Но в книгах говорилось, что,
Книги летнего домика были привезены нелегально. Это были книги, написанные на нашем родном языке, том самом, на котором можно сказать, что ветер улегся спать. Нет, это был не государственный язык страны, где я теперь живу. Но и не детский, вечерний, колыбельный язык наших деревень. В книгах жила наша родная речь, но не деревенская затхлая тишина, что глушит всякую мысль. Там, откуда контрабандой доставлялись эти книги, живут мыслящие люди, а других там и нет, воображали мы. Мы нюхали листы этих книг, мы заметили, что у нас появилась привычка нюхать свои руки, ища на них запах книг. Мы удивлялись тому, что после этих книг руки не становились черными от типографской краски, как бывало после чтения книг и газет, которые печатали в этой стране.
У всех перебравшихся в город и прихвативших с собой родимую сторонку была привычка то и дело нюхать свои руки. Но эти люди и не слыхивали о книгах летнего домика. Однако они стремились туда, откуда были эти книги. Там были джинсы и апельсины, мягкие игрушки для детей, переносные телевизоры для отцов и колготки-паутинки и настоящая тушь для ресниц — для мам.
Все жили мыслью о бегстве. Все думали, как бы пуститься вплавь через Дунай и плыть, пока воды не станут зарубежными. Или во весь дух помчаться через поле, пока не станут зарубежными земли. Было видно по их глазам: скоро, скоро уже они на все деньги, какие у них есть, накупят у землемеров карт. Они делали ставку на туман над полями или рекой: в тумане не настигнут их ни пули, ни собаки пограничников, и они уйдут или уплывут. Видно было и по их рукам: скоро, скоро уже они примутся мастерить воздушные шары, хрупких птиц из простыней и хлипких древесных стволиков. Эти делали ставку на то, что ветер не затихнет и они улетят. И видно было по их губам: скоро, скоро уже они будут шептаться с охранником на железной дороге, сжимая в кулаке все деньги, какие у них есть. Эти, чтобы бежать, заберутся в товарный поезд.
Только диктатор и его охранники не помышляли о бегстве. По их глазам и рукам и губам было видно: и сегодня, и завтра они будут разводить в этой стране кладбища, на то у них пули и собаки. А еще — пояс от платья, «орех», окно, веревка.
Все чуяли, что диктатор и его охранники выше любых секретных планов бегства, все чуяли, что они подстерегают свою добычу и повсюду насаждают страх.

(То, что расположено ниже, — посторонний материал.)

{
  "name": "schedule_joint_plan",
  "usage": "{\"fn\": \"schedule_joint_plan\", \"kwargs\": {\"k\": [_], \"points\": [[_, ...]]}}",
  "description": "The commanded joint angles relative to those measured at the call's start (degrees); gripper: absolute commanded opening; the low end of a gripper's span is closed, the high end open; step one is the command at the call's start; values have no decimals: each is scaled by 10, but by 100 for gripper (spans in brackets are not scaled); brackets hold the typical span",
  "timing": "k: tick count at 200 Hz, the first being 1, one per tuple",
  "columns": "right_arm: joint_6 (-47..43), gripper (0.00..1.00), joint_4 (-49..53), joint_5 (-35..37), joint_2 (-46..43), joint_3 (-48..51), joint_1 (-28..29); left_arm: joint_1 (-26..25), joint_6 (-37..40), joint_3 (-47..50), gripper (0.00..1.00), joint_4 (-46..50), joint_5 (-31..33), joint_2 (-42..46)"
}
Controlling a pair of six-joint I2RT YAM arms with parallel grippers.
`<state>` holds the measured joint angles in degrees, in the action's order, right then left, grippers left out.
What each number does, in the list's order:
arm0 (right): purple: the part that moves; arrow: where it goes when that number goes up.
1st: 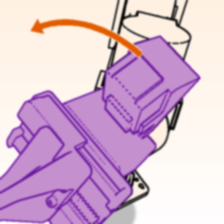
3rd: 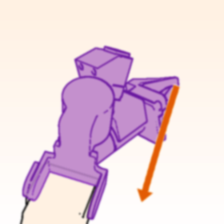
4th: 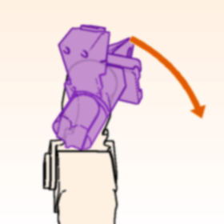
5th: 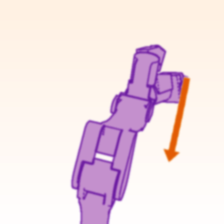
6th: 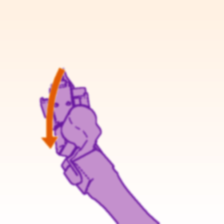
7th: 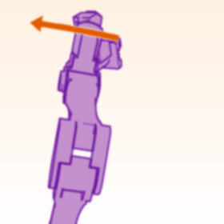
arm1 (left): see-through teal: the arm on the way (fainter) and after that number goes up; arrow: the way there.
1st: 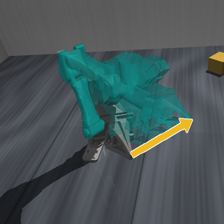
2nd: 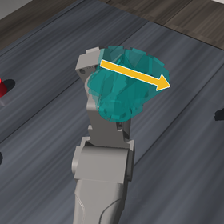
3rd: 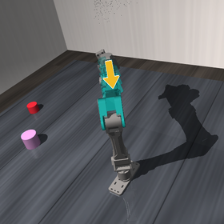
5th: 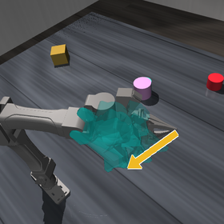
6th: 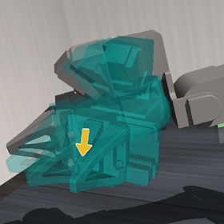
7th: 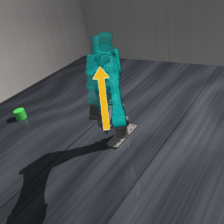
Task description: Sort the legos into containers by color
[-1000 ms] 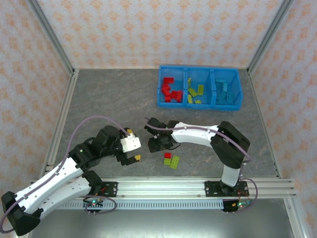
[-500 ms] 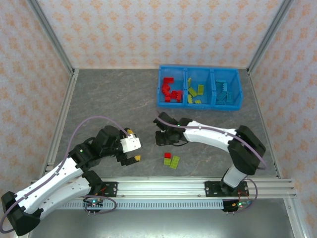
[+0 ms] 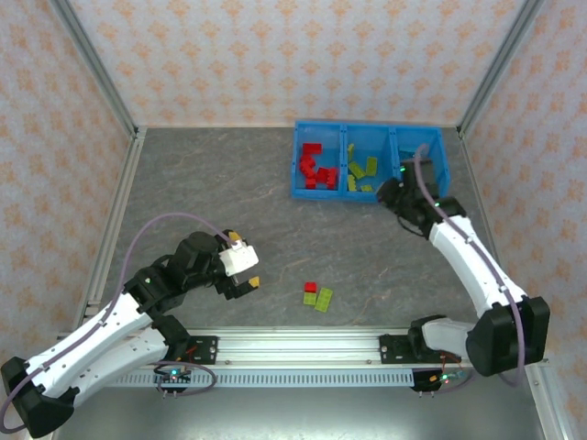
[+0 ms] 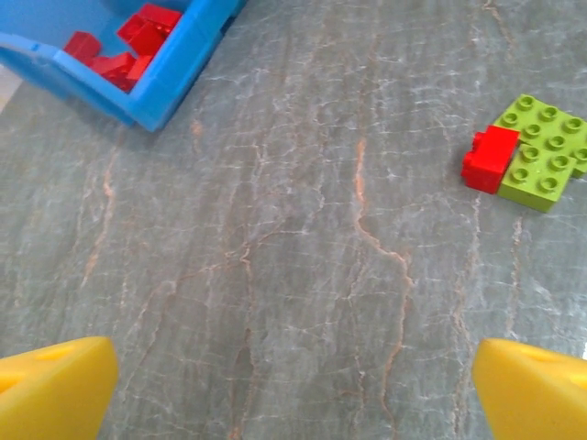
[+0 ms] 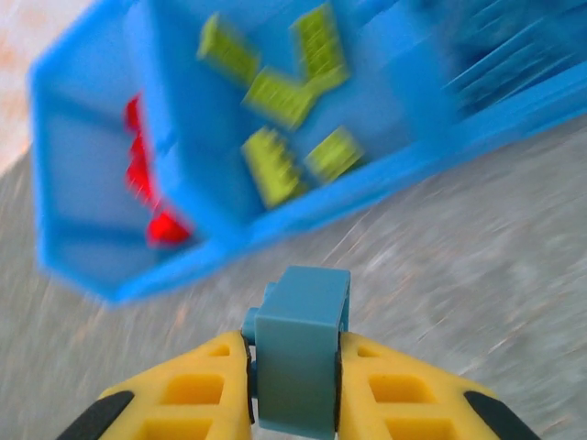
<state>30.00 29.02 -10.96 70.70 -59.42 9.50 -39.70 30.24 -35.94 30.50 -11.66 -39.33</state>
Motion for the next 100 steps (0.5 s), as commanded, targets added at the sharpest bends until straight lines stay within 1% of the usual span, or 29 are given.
{"fn": "schedule_joint_plan", "kwargs": {"k": [1, 22, 40, 51, 59, 63, 68, 72, 84, 100], "points": [[-14, 23, 5, 7, 61, -59, -75, 2, -8, -7, 100, -18, 32, 8], [-31, 23, 10, 4, 166, -143, -123, 2, -7, -8, 100, -18, 30, 9], [-48, 23, 34, 16, 258, -232, -135, 2, -12, -9, 100, -19, 30, 10], [-66, 26, 49, 24, 308, -288, -136, 2, -16, -10, 100, -17, 30, 10], [-76, 34, 74, 27, 343, -336, -136, 2, -20, -10, 100, -17, 31, 10], [-80, 41, 96, 29, 361, -364, -136, 2, -22, -10, 100, -18, 31, 10], [-86, 52, 119, 28, 380, -397, -136, 2, -23, -10, 100, -18, 32, 10], [-89, 58, 135, 27, 392, -420, -135, 2, -24, -11, 100, -18, 32, 11], [-91, 65, 159, 21, 404, -458, -136, 2, -26, -10, 100, -20, 34, 11], [-87, 73, 149, 23, 376, -434, -136, 2, -27, -10, 100, -21, 34, 10]]}}
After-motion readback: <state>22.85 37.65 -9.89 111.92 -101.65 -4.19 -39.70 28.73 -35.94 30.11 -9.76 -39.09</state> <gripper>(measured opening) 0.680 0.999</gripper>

По вечерам последние лучи света в конце всех улиц еще раз ударяли назад. Свет был навязчивый. Он заблаговременно предупреждал всю округу о наступлении ночи. Дома съеживались и делались меньше шедших мимо них людей. Мосты — меньше бежавших по ним трамваев. А деревья — меньше, чем лица тех одиночек, что брели под ними.
Везде пролегали дороги домой, везде была безотчетная спешка. Изредка попадавшиеся на улице лица не имели четких контуров. Когда эти редкие прохожие шли мне навстречу, я видела на лицах клочки облаков. Очутившись почти передо мной, прохожие делали следующий шаг и разом съеживались. Не съеживались только камни мостовой. Еще шаг — и оказывалось, не клочок облака на чьем-то лице, а два белых глазных яблока. Дальше, еще шаг — мы уже расходимся, — и тут два белых яблока на лице сливались в одно.